The Miami Marlins have had an excellent season given the expectations on the team at the start of the year. While this blog had the team closer to 75 wins than last season's win total of 62, most sources had the Fish as the division's bottom-dwellers. Now 136 games into the season, Miami is close to .500 at 67-69 and should easily reach 75 wins and more this season. This season has been a smashing success.
But the Marlins are still gunning for a playoff spot, and recently, they said that the team will not be evaluating young players during September call-ups. For that reason, guys like Andrew Heaney, the Marlins' top prospect, will not likely be seeing Major League time.
"The whole year is part of that evaluation process," [Marlins president of baseball operations Michael Hill] said. "For us, I think it's a little bit different in that we're trying to win up here. We might not to be so inclined to go young or give innings or at-bats to a young guy, because we're competing for a playoff spot. From that standpoint, [September] changes a little bit, because we are trying to be one of 10."

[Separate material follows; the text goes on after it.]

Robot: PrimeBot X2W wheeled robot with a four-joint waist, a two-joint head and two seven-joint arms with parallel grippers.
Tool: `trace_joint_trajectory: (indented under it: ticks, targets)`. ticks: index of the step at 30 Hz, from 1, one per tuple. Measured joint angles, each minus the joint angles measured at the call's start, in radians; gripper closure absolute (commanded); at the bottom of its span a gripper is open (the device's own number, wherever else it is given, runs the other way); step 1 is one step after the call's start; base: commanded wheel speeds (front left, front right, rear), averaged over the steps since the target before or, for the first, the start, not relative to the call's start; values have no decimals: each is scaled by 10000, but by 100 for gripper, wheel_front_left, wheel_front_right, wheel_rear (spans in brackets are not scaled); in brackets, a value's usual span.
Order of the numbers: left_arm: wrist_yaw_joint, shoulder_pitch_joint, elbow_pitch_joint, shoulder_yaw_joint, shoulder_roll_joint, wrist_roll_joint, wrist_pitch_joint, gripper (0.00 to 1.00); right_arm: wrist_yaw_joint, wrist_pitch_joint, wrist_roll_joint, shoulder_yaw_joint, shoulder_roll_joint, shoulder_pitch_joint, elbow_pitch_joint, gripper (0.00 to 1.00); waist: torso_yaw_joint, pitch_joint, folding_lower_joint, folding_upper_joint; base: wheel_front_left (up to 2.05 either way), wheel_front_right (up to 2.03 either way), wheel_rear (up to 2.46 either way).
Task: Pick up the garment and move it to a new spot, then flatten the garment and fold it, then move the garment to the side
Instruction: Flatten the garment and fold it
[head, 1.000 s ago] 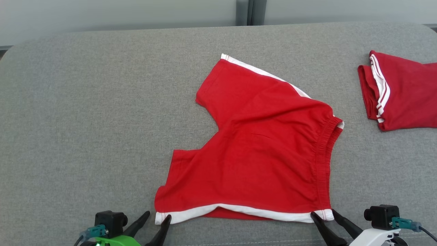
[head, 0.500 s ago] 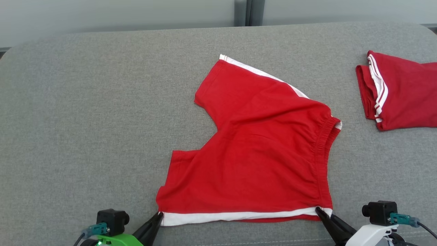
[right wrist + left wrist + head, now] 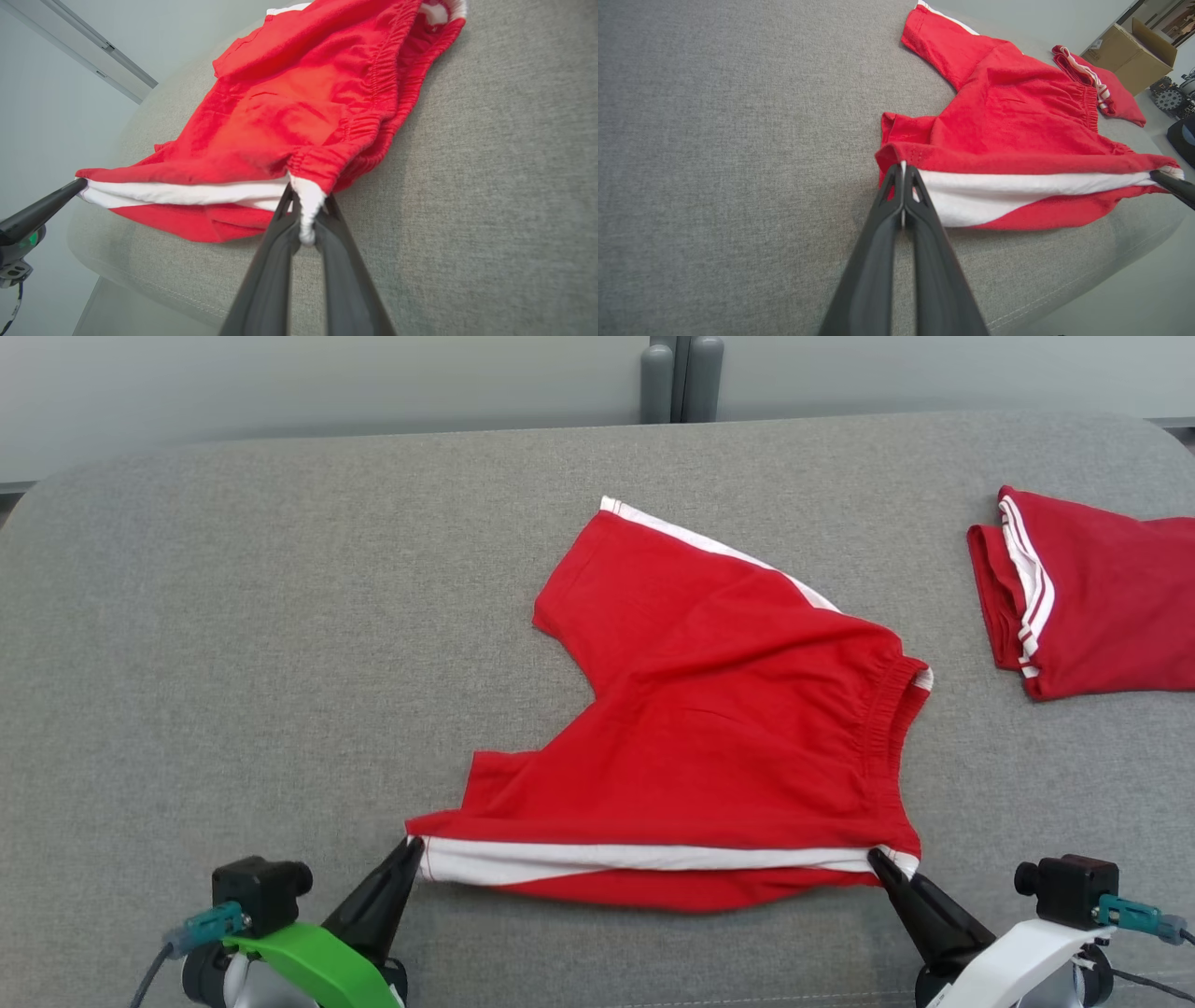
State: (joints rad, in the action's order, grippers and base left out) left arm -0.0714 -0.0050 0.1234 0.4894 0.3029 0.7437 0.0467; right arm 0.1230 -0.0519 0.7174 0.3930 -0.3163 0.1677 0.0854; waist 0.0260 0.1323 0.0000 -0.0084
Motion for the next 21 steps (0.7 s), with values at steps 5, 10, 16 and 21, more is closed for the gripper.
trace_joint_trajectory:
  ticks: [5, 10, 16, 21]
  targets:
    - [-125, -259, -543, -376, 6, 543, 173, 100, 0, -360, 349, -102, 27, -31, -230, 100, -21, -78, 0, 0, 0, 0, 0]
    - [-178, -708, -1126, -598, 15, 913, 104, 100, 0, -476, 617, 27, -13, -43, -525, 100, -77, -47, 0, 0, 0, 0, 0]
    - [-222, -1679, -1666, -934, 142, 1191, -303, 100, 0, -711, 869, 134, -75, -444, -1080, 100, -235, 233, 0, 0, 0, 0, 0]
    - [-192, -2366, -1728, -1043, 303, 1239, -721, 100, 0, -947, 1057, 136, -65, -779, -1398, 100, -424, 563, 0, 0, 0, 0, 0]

Never mind the fact that Heaney is likely at this point better than Brad Hand, Brad Penny, and a few more pitchers on the Marlins' roster right now. Hill thinks that the Marlins have no room to mess with their youth because the team is in the thick of the playoff race.
A little more than a month ago, we discussed this very problem regarding the Fish. Back when there were still a number of games left to play, we talked about how the Marlins' odds were still slim, and that the road to contention was extremely difficult. Back then, the Fish were five games out of the division and four out of the Wild Card race. After a bit over a month, the club now finds itself essentially out of the division entirely and 5.5 games back of the Wild Card, thanks to a 13-14 month of August.

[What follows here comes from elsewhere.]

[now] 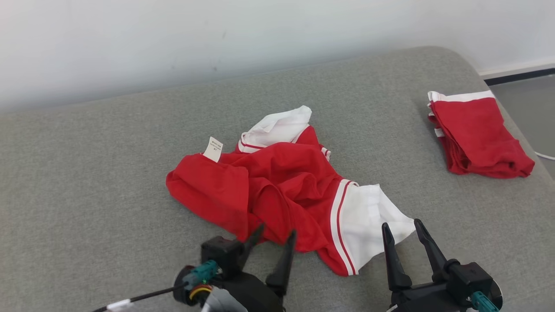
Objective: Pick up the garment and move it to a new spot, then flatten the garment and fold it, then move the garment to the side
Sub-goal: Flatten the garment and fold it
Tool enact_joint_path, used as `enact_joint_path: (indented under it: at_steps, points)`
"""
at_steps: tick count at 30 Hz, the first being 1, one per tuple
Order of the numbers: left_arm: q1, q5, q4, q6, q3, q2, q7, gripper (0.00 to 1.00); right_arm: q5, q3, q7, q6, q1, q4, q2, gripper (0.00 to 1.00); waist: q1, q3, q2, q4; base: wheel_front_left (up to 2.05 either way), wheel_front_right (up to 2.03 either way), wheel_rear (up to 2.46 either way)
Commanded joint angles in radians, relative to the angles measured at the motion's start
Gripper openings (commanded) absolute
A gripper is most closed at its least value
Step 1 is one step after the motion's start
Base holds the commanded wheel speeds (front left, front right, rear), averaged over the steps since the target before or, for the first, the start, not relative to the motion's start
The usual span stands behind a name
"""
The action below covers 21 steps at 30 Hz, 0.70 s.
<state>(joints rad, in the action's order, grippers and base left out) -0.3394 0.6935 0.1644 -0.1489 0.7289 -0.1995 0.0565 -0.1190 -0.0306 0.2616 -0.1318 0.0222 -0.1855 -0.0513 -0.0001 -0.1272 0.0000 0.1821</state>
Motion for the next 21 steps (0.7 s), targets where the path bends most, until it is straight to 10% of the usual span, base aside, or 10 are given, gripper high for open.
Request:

Back then, here is what I said about Miami's chances mathematically:
What are the odds that this happens? If the Marlins are truly a .500 team, and we assume a binomial distribution for winning baseball games, then we can estimate the odds of a 15-5 or better run in the next 20 games to be at 2.6 percent. But in order for us to overtake the Braves and Nats, they have to perform at .500 as well. Assume a .545 expected win percentage (their current records). The chances of them doing .500 or worse in the next 20 games is 42.6 percent. That means that the odds Miami catches these two squads for the NL East division in the next 20 games is at just 0.4 percent!
The odds of catching them within 40 games was just under one percent. Now Miami is still nearly six games back with three to four teams with which to contend for this Wild Card spot. Let's re-update those Marlins odds at the playoffs and see if Hill should really be tossing developmental time to chase the playoffs.
Let's eliminate the other competition and focus on just the leader for a second. Miami finds themselves 5.5 games back of the Milwaukee Brewers today. Let's make the assumption that the Marlins will have to be six games better than the sliding Brewers to win the Wild Card. Now, let's assume for our sake that both teams are true-talent .500 ballclubs. That makes the math easier and it is probably the rosiest projection we can make for Miami at this point. This means that the Fish and their lone competitor are on an even level.
What are the odds that the Marlins beat their equivalent team by six games? In one scenario, the Marlins would have to go 19-7 to get by a .500 performance from the Brewers. A true-talent .500 Brewers team would have about a 50 percent chance to make it to .500. What are the odds a .500 Marlins team goes 19-7 the rest of the way? The odds of getting at least 19 wins in the next 26 games is at 1.4 percent. Combined with the odds the Brewers split the next few and you get a 0.7 percent chance to win the race.
We can go the other direction as well. What are the odds the Brewers continue to slide and just win seven of their next 25 games? If we assume a binomial distribution, you are looking at just a 2.1 percent chance the other way. Combined with a 57 percent chance of getting 13 or more wins for the Fish going forward and that's only a 1.3 percent chance.
Of course, there are multiple iterations of these scenarios. Let's assume that there are about eight legitimate win combinations in the above scenario that could happen (the rest being very low probability). With some calculating, I came up with a likelihood of almost 17 percent for the Marlins to pass the Brewers if both teams were truly .500 clubs.
But Miami and Milwaukee are probably not really both .500 teams. But even if they were, the other issue is that Miami is not dealing with just one team. The Marlins have to contend with the Atlanta Braves and the Pittsburgh Pirates as well, both of which are ahead of the Fish. That puts on additional wrinkles into this simple calculation. Even with the most optimistic expectations, we would expect Miami to pass the leader in under one-fifth of scenarios.
FanGraphs has multiple modes on their playoff odds, and one of them is the "coin flip mode," where the assumption is that each team is a .500 club that has an equal chance against the other. In this mode, the Marlins are currently at just a 0.9 percent chance at the Wild Card and a 1.2 percent chance overall.
None of this is bad, per se. Miami should be happy it can even claim a percentage point of a chance in any scenario. But the Marlins are not real playoff contenders, and using this September to test out young players who should be contributors in 2015 is not a bad idea given the team's odds.